Perniciosa é a pasteurização que
essa ideologia sustenta. Ratinho
faz um programa para a audiência
massiva e deixa transparente sua
forma de lidar com a anomalia.
Chama Silvio Santos e Marluce no
ar para dizer que está dando "um
banho neles". Silvio, pelo menos,
adoraria fazer a mesma coisa -e
deve estar se perguntando por que
não pensou nisso antes. A civilização dessa anomalia newmanniana
requer uma relação anárquica
com o caráter anárquico desses
mecanismos de medição. Ratinho
diverte-se com isso, da mesma
forma como se diverte com a anarquia que instaura. Fisicamente
abana as mãos e sai meio de lado,
como se não tivesse nada a ver
com o assunto. Veio para confundir, não para explicar.
Quem primeiro veio para confundir, não para explicar, levou
anos tomando pau até ser redescoberto pelos tropicalistas. O público já tinha tirado há dez anos suas
conclusões. O curioso é que medições de audiência servem, na
maioria das vezes, para aferir o
grau de identificação de um momento televisivo em relação a outros já consagrados. Legitimar a
mesmice, por assim dizer. Quanto
mais próximo o primeiro estiver
do segundo, maior a sua pontuação. A televisão genérica, massiva,
fia-se, em outras palavras, na reiteração do que já foi aceito. Um
programa é tão melhor quanto
mais se parecer com outro que já
existe; quanto mais próximo estiver do ideário filosófico e estético
do que já se convencionou ser
"bom". Televisão boa, segundo esse ideário, é a que traz a segurança
de já ter sido legitimada antes.
Ratinho transgride essa idéia. É
politicamente incorreto, ainda
que crie um personagem de invulgar ambiguidade: por um lado ele
se diverte com o trágico; por outro, se solidariza com a tragédia.
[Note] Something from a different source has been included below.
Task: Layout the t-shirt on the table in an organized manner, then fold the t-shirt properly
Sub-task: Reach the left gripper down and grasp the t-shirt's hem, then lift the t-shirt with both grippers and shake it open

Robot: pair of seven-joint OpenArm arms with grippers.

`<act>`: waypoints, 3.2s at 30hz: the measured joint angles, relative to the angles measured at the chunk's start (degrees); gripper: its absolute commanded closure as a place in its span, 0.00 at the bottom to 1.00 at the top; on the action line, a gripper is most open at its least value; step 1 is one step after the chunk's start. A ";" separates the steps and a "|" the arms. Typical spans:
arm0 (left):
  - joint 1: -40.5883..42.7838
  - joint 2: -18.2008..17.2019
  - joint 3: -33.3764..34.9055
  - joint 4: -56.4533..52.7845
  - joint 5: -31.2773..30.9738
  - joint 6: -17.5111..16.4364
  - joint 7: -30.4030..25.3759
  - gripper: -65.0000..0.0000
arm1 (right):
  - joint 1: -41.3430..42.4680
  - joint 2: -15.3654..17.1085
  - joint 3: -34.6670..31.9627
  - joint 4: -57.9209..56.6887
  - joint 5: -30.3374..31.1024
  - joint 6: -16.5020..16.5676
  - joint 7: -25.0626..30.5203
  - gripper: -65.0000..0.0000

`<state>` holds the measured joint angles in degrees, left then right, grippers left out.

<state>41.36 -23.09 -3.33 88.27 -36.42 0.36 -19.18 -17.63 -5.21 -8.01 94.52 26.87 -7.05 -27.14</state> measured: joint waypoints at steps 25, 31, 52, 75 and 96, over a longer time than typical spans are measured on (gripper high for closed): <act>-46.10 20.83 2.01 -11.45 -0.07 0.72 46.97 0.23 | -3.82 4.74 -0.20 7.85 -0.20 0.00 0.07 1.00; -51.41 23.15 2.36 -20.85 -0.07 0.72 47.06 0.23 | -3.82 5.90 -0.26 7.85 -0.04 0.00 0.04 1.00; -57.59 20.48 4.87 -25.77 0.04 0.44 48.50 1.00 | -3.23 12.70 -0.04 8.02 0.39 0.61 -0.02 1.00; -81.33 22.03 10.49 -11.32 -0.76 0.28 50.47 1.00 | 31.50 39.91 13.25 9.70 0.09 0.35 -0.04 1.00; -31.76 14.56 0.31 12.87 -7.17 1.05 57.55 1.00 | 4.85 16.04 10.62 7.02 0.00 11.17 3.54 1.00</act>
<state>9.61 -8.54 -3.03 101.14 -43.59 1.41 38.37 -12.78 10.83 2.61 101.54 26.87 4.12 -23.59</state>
Pode se facilmente interpretar à
luz de Kant a contradição que ele
levanta, admitindo a presença de
gostos distintos mas tentando chegar a todos os gostos.
A contradição, claro, não é do
Ratinho, mas da TV genérica, último degrau de um processo de
massificação negativo. Pela definição de seus objetivos, a televisão
genérica é tão melhor quanto mais
estupidamente parecida entre si.
Vez por outra aparece alguém para torná-la diferente. O público
grita que gostou. Mas o império da
burrice vocifera pela hegemonia
da mediocridade -até, anos depois, a história confirmar que o
público estava certo.
Nelson Hoineff é jornalista, diretor do Documento Especial (Bandeirantes) e Primeiro Plano
(Cultura), autor de "TV em Expansão" (ed. Record)
e "A Nova Televisão - Desmassificação e o Impasse das Grandes Redes" (ed. Relume-Dumará).